Compare this to a public library. Would a library A/B test its donation requests? Would it try to make you feel guilty for not giving? Would it use a crying child’s photo to get more cash? Most wouldn’t. They’d just ask, plainly, and leave it at that.

An old library book glowing with a digital donation banner, while a data analyst monitors analytics behind it.

The Unspoken Trade-Off

Wikipedia’s success is built on trust. People believe it’s neutral. They believe it’s free. They believe it’s not for sale. When a banner pops up, it’s supposed to be a quiet request-not a psychological nudge.

But the data doesn’t care about ideals. It cares about outcomes. And the outcome is clear: optimized banners work. They raise more money. They keep the servers running. They let Wikipedia stay ad-free.

So is it worth it? If you value a world where anyone can access knowledge without ads or paywalls, then maybe yes. But you’re paying for it with your attention, your peace of mind, and your sense of autonomy.

There’s no perfect answer. Only trade-offs. And the real question isn’t whether A/B testing works-it’s whether we’re okay with Wikipedia becoming a charity that looks like a library, but operates like a startup.

What Could Change

There are alternatives. One idea: limit banners to once per user per month. Another: let users choose their banner type-text-only, story-based, or none. A third: publish all test results publicly so editors and readers can review them.

Some volunteers have started a movement called "Free Knowledge First," pushing for stricter limits on banner frequency and transparency in testing. They’ve gathered over 12,000 signatures. The Foundation hasn’t responded.

For now, the banners keep coming. The tests keep running. And the money keeps flowing.

Does Wikipedia track who clicks on fundraising banners?

Wikipedia doesn’t track individual users by name or account when they see or click on fundraising banners. The system only records anonymous data-like how many people saw a banner, whether they clicked, and if they donated. No personal identifiers are stored. The goal is to measure effectiveness, not to build profiles.

Why doesn’t Wikipedia use ads instead of donation banners?

Wikipedia has consistently rejected advertising because it believes ads compromise neutrality.
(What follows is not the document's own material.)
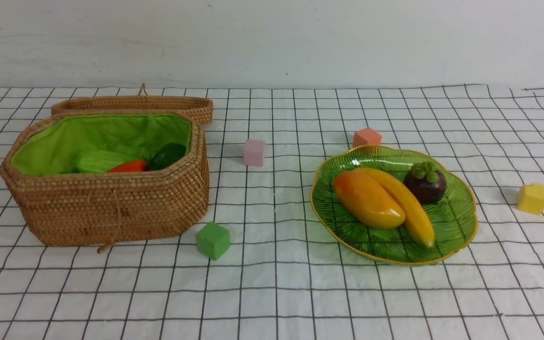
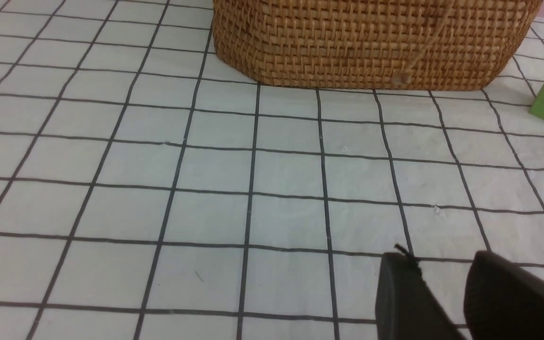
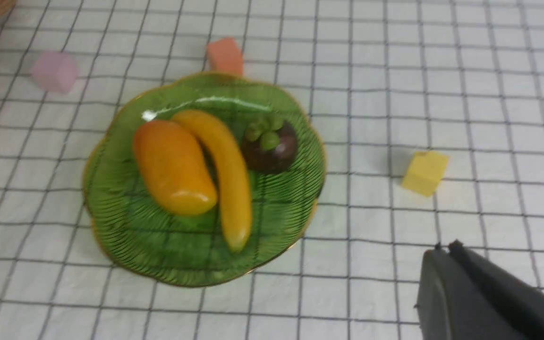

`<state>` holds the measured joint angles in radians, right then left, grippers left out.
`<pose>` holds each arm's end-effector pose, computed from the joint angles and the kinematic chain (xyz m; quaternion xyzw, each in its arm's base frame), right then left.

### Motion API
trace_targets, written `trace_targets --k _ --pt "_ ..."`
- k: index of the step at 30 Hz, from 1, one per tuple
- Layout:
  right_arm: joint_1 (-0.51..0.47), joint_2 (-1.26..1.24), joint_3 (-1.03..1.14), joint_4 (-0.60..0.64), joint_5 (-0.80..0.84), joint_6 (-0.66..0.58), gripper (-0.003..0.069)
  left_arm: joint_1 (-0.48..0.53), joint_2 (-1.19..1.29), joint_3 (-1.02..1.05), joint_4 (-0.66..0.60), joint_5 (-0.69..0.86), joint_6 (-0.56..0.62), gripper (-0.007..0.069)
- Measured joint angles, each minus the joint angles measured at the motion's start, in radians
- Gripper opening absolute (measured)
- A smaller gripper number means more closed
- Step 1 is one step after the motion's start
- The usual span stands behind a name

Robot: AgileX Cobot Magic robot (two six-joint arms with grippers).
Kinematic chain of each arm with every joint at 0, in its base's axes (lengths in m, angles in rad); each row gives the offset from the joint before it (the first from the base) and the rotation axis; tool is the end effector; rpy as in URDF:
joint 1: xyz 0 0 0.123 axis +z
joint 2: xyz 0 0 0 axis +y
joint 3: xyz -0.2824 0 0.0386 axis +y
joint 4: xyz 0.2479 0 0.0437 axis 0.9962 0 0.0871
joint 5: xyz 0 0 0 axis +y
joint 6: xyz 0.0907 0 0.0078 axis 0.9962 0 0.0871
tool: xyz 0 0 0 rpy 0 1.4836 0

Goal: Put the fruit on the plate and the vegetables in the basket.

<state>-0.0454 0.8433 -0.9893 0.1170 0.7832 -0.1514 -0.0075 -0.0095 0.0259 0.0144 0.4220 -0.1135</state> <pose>0.1576 0.0004 0.3916 -0.0302 0.8707 0.0081 0.4909 0.0513 0.0002 0.1671 -0.0397 0.8188 -0.0285 0.5720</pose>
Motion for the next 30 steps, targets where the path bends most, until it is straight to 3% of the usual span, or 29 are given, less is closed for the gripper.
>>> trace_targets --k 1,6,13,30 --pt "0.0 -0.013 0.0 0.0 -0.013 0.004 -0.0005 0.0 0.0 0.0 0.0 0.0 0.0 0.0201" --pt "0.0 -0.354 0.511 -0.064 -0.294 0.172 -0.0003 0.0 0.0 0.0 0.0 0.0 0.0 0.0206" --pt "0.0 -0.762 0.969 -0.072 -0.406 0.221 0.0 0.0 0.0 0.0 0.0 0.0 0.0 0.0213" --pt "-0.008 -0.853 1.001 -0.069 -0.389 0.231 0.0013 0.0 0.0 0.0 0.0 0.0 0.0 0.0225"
Advertisers influence content, even subtly. A search engine might favor companies that pay for placement. A news site might avoid reporting on industries that advertise with them. Wikipedia’s editors and users want to avoid any perception that content is shaped by money-not just ads, but any commercial influence.
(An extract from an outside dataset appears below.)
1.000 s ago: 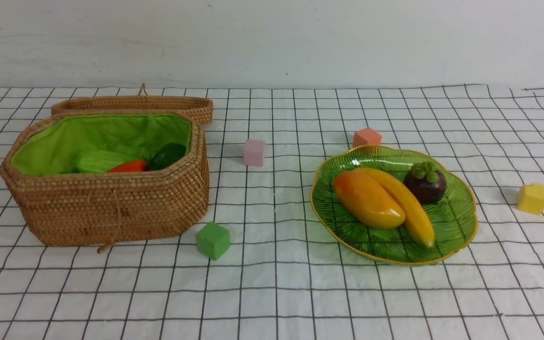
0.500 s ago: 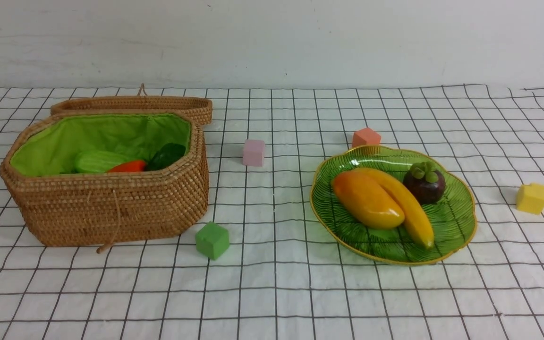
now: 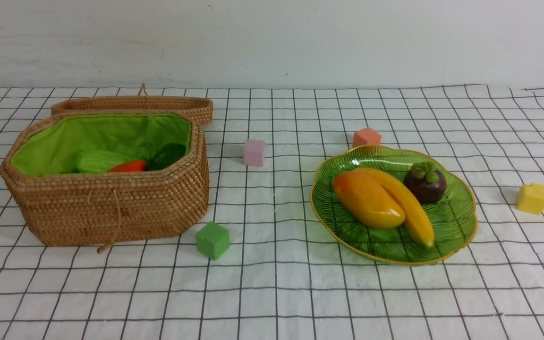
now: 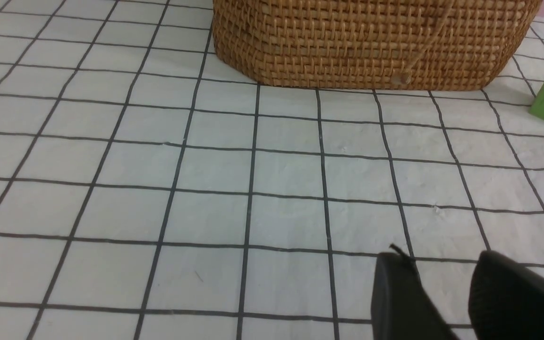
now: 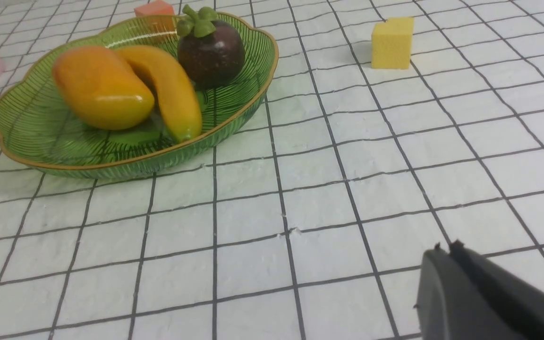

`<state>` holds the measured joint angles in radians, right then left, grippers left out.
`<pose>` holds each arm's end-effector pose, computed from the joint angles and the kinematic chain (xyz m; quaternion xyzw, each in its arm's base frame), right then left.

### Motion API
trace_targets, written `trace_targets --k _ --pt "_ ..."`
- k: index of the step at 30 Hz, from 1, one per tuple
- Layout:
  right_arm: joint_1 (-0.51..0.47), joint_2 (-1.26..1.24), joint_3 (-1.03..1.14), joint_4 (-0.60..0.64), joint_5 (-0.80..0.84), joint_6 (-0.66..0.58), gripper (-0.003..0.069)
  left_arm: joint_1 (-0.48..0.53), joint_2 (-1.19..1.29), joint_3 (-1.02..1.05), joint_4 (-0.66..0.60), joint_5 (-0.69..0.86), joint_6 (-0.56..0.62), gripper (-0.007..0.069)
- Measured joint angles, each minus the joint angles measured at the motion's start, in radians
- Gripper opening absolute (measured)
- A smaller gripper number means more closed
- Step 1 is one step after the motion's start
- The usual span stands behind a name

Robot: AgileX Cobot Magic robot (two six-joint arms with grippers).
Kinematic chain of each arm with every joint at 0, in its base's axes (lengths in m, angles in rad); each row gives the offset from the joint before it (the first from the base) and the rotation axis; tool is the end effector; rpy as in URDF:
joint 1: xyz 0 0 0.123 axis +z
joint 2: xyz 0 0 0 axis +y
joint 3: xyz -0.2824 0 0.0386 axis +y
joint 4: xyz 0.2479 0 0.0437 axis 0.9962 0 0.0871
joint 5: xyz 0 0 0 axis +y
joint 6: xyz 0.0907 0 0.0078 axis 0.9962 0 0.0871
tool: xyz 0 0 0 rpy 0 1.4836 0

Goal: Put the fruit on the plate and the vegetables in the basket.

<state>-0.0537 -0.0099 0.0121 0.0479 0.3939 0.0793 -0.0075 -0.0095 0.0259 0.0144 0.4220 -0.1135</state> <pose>0.0519 -0.0011 0.1742 0.0660 0.8046 0.0280 0.5894 0.0513 0.0002 0.1671 -0.0397 0.8188 -0.0285 0.5720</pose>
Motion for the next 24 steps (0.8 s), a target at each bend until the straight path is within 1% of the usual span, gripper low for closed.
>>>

How much of Wikipedia’s budget comes from banners?

In 2024, over 95% of Wikipedia’s $160 million budget came from individual donations collected through fundraising banners. The rest came from grants, foundations, and corporate sponsorships-but those are restricted to specific projects and cannot be used for core operations like server costs or staff salaries.

Can users opt out of seeing fundraising banners?
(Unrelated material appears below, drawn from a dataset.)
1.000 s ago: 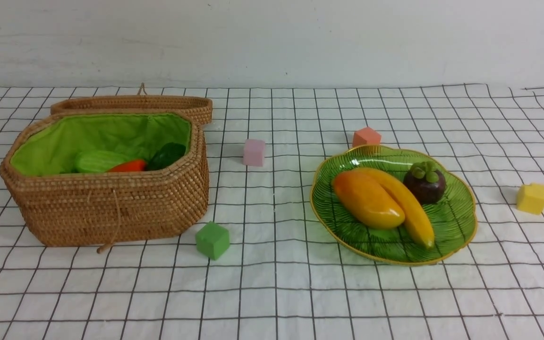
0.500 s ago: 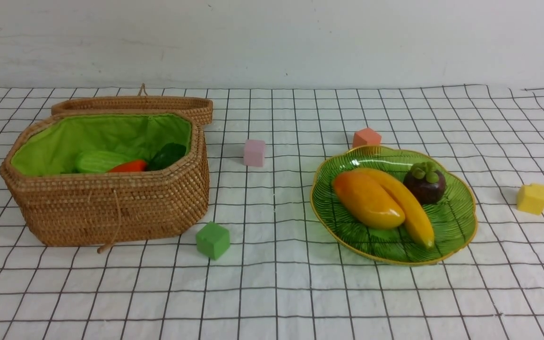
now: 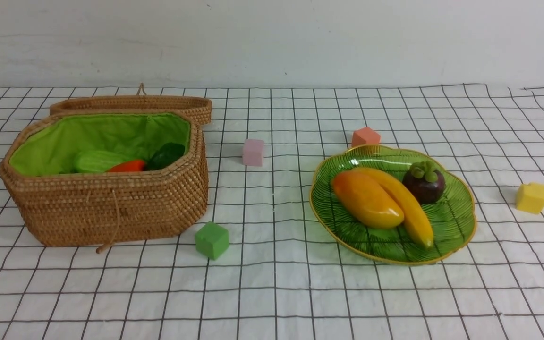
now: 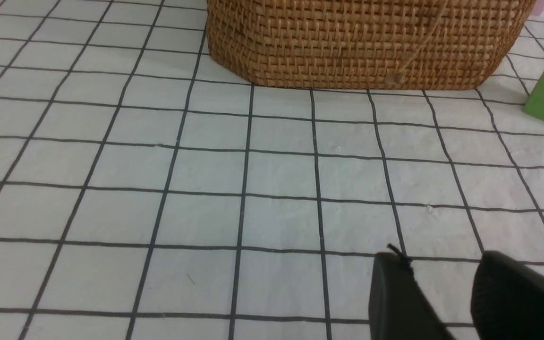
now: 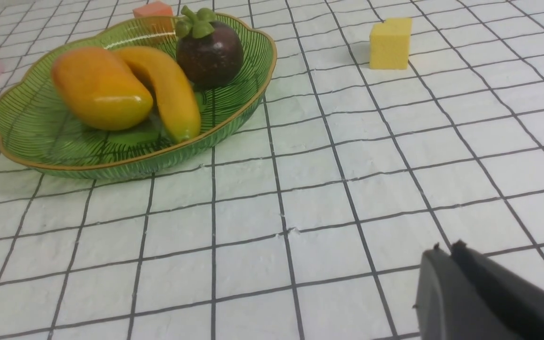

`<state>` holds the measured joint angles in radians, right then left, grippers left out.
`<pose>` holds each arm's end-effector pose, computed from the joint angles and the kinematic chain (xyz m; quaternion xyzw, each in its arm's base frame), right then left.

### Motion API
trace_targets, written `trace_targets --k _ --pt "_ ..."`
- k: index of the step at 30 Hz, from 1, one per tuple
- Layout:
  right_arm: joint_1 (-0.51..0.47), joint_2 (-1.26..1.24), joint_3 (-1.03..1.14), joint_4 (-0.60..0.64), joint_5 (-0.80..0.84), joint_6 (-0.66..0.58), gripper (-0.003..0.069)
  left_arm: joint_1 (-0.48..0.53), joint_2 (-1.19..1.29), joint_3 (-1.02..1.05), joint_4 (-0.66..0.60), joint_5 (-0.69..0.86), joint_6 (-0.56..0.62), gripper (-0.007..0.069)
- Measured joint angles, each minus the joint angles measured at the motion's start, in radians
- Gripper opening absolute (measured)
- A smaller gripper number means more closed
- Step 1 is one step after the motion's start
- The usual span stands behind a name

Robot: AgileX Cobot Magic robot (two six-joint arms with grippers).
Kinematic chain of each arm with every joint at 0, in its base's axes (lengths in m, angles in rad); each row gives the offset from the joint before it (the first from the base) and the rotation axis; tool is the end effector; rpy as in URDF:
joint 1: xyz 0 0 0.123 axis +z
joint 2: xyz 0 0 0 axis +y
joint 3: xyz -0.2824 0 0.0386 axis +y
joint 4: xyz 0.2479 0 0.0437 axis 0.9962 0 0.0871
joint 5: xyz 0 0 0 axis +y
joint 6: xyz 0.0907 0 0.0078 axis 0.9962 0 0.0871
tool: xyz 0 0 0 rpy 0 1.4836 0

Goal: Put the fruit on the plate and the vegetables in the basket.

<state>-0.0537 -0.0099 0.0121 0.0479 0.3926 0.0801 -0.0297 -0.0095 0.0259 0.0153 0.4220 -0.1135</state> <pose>0.0520 -0.0011 0.1743 0.0664 0.8042 0.0282 0.5899 0.0513 -0.0010 0.1671 -0.0304 0.8192 -0.0344 0.5717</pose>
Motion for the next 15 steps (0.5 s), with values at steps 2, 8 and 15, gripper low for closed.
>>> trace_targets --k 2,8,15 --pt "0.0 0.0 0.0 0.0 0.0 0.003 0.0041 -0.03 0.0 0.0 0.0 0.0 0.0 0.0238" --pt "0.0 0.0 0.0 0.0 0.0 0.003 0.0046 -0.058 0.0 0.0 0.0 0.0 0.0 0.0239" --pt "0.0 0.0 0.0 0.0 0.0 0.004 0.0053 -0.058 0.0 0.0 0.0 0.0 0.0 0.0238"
Users can’t opt out of seeing banners entirely, but they can dismiss them permanently by clicking the "X" in the corner. Once dismissed, the banner won’t reappear for that browser session. However, it will return the next time you visit from a different device, browser, or after a few weeks. There’s no account-based opt-out because Wikipedia doesn’t require users to log in.

Are A/B tests on banners reviewed by the community?

No. The Wikimedia Foundation runs A/B tests internally without community oversight. While some test results are published in annual reports, the full datasets, hypotheses, and design iterations are not made public. This has led to criticism from volunteers who believe decisions affecting the user experience should involve those who contribute to the site.